Each line in the entries that has the word "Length" has to be copied.

- _GIVEN RECORDS_:
:::

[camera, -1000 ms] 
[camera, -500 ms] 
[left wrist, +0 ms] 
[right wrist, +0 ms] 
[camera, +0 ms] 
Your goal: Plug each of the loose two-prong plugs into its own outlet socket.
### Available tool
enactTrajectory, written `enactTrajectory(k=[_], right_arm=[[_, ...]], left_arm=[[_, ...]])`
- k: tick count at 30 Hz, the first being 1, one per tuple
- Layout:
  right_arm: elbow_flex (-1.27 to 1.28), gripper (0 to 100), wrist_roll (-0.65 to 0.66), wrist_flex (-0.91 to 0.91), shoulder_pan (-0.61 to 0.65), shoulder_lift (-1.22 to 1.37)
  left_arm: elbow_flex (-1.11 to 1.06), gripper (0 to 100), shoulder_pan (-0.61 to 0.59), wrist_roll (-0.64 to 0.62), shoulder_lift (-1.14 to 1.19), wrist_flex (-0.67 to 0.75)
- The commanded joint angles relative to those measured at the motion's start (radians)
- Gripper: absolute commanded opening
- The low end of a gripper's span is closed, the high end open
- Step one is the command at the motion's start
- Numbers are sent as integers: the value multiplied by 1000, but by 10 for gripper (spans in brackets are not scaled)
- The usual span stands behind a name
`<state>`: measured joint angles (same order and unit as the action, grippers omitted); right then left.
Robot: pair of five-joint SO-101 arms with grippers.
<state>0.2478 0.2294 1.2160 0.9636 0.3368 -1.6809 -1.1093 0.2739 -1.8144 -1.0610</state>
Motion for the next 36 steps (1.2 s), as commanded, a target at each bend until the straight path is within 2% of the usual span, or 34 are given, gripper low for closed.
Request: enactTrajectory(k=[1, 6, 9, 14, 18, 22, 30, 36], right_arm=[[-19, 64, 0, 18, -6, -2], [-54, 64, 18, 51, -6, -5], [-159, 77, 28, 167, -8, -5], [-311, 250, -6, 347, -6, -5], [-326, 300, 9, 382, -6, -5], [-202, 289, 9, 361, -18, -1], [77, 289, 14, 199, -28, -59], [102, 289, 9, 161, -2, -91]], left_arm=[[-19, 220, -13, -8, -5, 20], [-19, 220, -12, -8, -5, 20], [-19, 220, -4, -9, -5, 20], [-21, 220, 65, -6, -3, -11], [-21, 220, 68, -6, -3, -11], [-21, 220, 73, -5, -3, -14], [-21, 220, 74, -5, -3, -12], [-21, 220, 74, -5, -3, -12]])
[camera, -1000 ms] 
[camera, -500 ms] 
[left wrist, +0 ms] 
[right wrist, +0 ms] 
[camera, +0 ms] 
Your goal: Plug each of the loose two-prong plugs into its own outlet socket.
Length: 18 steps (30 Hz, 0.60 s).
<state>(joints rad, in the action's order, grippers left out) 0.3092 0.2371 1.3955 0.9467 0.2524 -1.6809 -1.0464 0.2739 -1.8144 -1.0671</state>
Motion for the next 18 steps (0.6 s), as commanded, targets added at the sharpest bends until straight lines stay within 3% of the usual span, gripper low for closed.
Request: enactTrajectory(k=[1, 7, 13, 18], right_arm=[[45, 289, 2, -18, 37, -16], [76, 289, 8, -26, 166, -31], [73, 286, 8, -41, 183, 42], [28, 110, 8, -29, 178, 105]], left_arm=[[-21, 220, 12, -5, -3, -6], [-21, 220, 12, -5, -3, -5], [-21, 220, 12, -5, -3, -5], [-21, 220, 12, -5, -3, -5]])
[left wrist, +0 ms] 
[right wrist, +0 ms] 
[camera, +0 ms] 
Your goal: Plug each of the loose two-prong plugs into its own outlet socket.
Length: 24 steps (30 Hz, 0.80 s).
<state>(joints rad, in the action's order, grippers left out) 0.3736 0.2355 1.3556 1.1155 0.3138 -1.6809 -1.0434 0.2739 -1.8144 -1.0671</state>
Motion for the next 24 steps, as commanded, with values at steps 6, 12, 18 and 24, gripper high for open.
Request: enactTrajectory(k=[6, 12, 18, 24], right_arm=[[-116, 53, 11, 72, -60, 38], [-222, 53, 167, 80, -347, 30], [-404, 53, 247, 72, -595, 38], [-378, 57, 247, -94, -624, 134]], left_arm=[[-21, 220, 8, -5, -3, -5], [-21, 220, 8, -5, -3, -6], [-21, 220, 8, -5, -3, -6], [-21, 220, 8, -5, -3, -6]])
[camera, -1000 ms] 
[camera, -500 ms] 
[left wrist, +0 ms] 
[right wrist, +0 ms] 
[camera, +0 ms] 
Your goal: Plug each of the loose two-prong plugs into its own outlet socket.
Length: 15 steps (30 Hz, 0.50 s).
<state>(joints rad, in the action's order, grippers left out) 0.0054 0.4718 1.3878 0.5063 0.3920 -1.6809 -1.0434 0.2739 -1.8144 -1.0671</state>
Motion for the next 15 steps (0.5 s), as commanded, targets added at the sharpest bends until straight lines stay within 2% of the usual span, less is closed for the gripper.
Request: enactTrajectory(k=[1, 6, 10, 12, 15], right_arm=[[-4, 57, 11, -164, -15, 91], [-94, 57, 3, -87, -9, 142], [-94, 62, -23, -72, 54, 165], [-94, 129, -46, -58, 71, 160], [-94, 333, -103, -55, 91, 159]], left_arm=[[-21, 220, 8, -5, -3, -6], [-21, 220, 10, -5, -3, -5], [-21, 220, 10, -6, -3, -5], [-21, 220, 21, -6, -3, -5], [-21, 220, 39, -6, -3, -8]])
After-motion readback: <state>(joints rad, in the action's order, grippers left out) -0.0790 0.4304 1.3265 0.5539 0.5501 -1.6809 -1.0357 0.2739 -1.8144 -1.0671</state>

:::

- _EXERCISE RESULT_:
Length: 18 steps (30 Hz, 0.60 s).
Length: 24 steps (30 Hz, 0.80 s).
Length: 15 steps (30 Hz, 0.50 s).

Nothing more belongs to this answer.